It’s Friday the 13th…queue ominous music…but I’m counting on everything going smoothly today. Is it just me or do things always tend to explode on Friday’s?

Here’s the list:

Oracle UK systems accused in ‘SSH hacking spree’ – “Bad Oracle….bad!”

Compromised computers at Oracle UK are listed among the 10 worst offenders on the net for launching attacks on servers which run SSH (secure shell) server software.

Oracle said it is investigating the reported problem, which it is yet to either confirm or refute.
Click here to find out more!

A box (or group of boxes behind a proxy) at Oracle UK is among the worst offenders for launching attacks, according to statistics from servers running DenyHosts software to block SSH brute-force password attacks.

Patching an IPS – 16 months ! – Woah…..

Looking into disclosure timeline [pdf] of Andres Riancho, Cybsec Security Systems the vendor was contacted on 6th February, 2006 already.

The updated TOS version was released on 4th July, 2007, i.e. last week.

I’m not saying 3Com is slow when fixing vulnerabilities, I think this issue was extremely difficult to resolve. Cybsec will “disclose technical details 30 days after publication of pre-advisory”. Let’s wait!
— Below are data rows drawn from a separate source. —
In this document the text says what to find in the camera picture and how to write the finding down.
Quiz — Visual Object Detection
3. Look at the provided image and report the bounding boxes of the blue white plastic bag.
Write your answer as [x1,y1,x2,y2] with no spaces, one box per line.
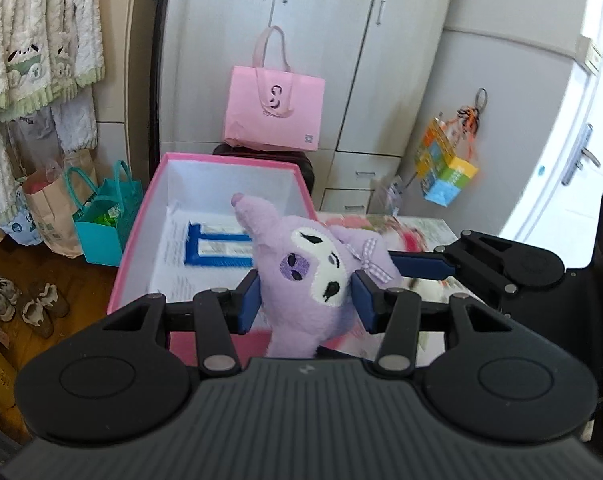
[0,207,45,247]

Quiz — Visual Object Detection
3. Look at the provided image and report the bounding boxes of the brown paper bag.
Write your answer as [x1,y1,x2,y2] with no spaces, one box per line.
[20,152,100,261]

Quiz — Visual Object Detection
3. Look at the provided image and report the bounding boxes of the clear plastic wrapper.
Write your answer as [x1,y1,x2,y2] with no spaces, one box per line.
[379,175,409,217]

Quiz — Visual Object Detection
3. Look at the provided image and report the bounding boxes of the dark stool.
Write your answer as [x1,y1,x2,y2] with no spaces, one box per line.
[212,144,316,192]

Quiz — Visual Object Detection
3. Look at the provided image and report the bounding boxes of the pink tote bag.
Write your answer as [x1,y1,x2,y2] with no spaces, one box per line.
[223,25,326,152]

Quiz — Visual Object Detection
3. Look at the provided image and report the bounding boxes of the silver door handle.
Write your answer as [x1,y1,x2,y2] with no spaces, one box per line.
[561,124,602,186]

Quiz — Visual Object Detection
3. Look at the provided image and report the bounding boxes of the floral printed table cloth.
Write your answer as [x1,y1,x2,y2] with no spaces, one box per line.
[315,212,475,362]

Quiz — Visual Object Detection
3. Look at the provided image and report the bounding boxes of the grey wardrobe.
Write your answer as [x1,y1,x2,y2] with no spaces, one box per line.
[159,0,587,221]

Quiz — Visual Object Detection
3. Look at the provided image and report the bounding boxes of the cream knitted sweater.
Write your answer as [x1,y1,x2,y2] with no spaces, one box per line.
[0,0,105,117]

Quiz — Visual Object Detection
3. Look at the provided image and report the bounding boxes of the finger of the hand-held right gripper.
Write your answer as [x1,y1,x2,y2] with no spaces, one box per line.
[389,230,518,297]

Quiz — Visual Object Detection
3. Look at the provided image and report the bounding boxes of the green items in basket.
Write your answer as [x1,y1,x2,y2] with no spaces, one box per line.
[88,204,121,228]

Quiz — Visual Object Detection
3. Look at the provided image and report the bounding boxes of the white light switch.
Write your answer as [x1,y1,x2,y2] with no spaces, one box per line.
[579,35,603,77]

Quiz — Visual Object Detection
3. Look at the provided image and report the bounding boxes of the white fluffy pants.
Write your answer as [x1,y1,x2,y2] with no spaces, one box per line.
[0,87,100,243]

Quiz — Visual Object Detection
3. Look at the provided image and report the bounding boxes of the pink storage box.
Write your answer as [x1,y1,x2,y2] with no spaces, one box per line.
[106,152,318,361]

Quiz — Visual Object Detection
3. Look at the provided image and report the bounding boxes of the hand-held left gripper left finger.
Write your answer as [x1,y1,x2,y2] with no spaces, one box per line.
[102,269,260,377]

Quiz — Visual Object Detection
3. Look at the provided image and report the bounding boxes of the purple plush toy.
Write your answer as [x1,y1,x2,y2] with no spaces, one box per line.
[232,192,403,359]

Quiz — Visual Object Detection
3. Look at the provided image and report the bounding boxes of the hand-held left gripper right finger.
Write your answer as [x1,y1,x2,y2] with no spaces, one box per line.
[351,270,513,376]

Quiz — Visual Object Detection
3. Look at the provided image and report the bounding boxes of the white door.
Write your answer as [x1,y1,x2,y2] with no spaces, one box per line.
[496,0,603,253]

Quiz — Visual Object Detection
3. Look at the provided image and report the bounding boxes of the blue white packet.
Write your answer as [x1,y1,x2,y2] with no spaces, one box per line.
[184,220,255,267]

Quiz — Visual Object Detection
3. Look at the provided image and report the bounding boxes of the teal basket bag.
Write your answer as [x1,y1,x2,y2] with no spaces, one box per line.
[64,160,145,267]

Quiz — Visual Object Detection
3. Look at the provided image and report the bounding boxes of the colourful cube gift bag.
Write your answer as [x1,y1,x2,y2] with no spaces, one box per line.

FG-Injector – SQL Injection & Proxy Tool – New tool to test out.

FG-Injector Framework is a set of tools designed to help find SQL injection vulnerabilities in web applications, and help the analyst assess their severity. It includes a powerful proxy feature for intercepting and modifying HTTP requests, and an inference engine for automating SQL injection exploitation.

NIST releases revised FIPS crypto standard for review – Review away my friends….review away!

The latest version of the Federal Information Processing Standard for cryptographic modules, FIPS 140-3, has been released for comment by the National Institute of Standards and Technology.

Comments on the draft, available online at http://csrc.nist.gov/publications/drafts.html#fips140-3 , are due to NIST by Oct. 11.

The current standard, FIPS 140-2, grew out of Federal Standard 1027, General Security Requirements for Equipment, which used the now-outdated Data Encryption Standard. FIPS 140-1 was issued in 1994 with a requirement that it be reviewed every five years. The review and revision process can take several years, and FIPS 140-2 was approved in 2001.